This suit was instituted by the appellee, who is life-tenant of the house and lot No. 815 King street, in Baltimore City, to recover damages for injury to her house resulting from an excavation made by the appellant on the adjoining lots, Nos. 811 and 813 King street, for the purpose of erecting a warehouse thereon. All three lots were originally improved by dwellings. The house of the appellee was separated from those of the appellant by an alley two and a-half feet wide, which lay almost entirely upon the land of the latter; but was used by both parties in common.

The appellant, desiring to erect a warehouse upon his two lots, made a contract with one Anderson, a competent builder, to tear down the houses on the lots and erect thereon a warehouse. In the latter part of 1893 Anderson tore down the two old houses to the level of a few inches below the ground and also excavated a portion of the rear of the lots behind where the houses had stood and adjacent to the unimproved part of the appellee’s lot. He did nothing further to the property until about the middle of March, 1894, when he took out the foundations of the old house next to that of the appellee and excavated for new foundations to a depth of three or four feet below the foundations of her house, which settled and was injured. There was evidence tending to show that the excavation was the cause of the injury to the house, and also evidence tending to show that the appellee did not have previous notice or knowledge of the appellant’s intention to excavate below the level of her foundations.

At the request of the appellant the jury were required, in pursuance of the Act of 1894, ch. 185, to find specially upon the following interrogatories, to each of which they answered “ No.” “ Was the plaintiff, or her representative, Theodore Seigwart, notified of the intended digging below the foundation wall a reasonable time before the said digging below the foundation was begun ? ”

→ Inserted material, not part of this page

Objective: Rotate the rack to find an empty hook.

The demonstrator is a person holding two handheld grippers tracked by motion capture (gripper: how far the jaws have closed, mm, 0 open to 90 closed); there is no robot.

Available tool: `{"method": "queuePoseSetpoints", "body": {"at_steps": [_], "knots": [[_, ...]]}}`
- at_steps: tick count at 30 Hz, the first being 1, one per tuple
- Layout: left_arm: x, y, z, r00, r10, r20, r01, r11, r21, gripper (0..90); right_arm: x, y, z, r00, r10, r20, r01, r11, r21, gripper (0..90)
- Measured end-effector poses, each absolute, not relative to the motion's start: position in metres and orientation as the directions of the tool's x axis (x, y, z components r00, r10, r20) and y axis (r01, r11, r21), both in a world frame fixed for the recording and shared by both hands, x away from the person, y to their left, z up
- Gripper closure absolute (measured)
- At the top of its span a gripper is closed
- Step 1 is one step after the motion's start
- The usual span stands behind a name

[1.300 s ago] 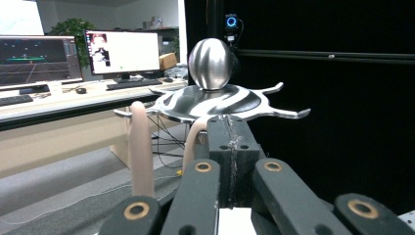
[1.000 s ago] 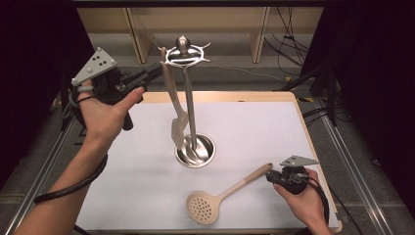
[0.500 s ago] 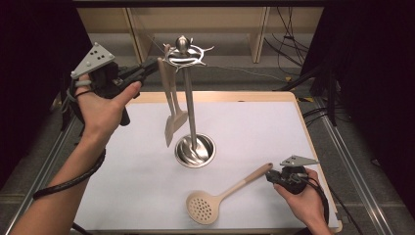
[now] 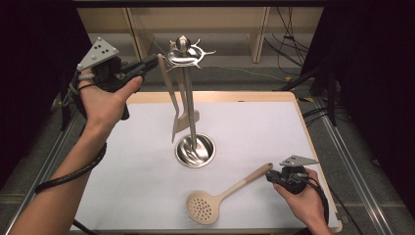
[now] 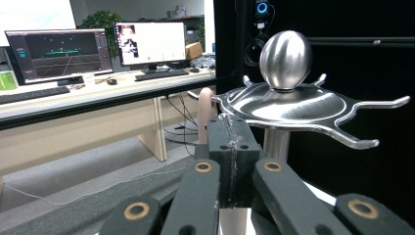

“ Did the plaintiff or her representative, Theodore Seigwart, have actual knowledge of the defendant’s intention to excavate below her foundation a reasonable time before such excavation was begun ? ”

The general verdict and judgment were against the defendant and he took this appeal.

The appellant offered seven prayers, all of which were granted except the fourth and seventh. The seventh prayer will be first considered by us. This prayer is based upon the assumption that it appeared from the plaintiff’s own evidence that she had knowledge in December, 1893, or at latest in January, 1894, of the character and extent of the work about to be done and its proximity to the easternmost wall of her house and took no precautions for its protection. We think the Court below properly refused to grant this prayer, because, while the record shows that the appellant’s contractor, Anderson, demolished the two old buildings on his lots during the time extending from September until December, 1893, and excavated for new foundations along the division line in the rear of the appellee’s house, it also shows that he then ceased work entirely and allowed the property to remain in the condition in which it was at that time for more than two months. The work done by the appellant’s contractor, was of course, open to the observation of the appellee or the occupants of her house and doubtless led them to infer that the appellant was getting ready to improve his lots and the fact appealing from evidence, that he. owned a warehouse at the rear of these lots, fronting on Pratt street, may have led them to further infer that he intended to build on the lots an addition to his warehouse, but it was asking too much of the Court to request it to direct the jury to assume from the evidence that the character and extent of the work about to be done by the appellant was apparent to the appellee or her agent in December, 1893, or January, 1894. The wisdom of the Court in refusing to grant this prayer was fully confirmed by the fact that the jury returned a negative answer to the interrogatories requiring them to pass specially upon the question of the possession of such knowledge by the appellee or her agent.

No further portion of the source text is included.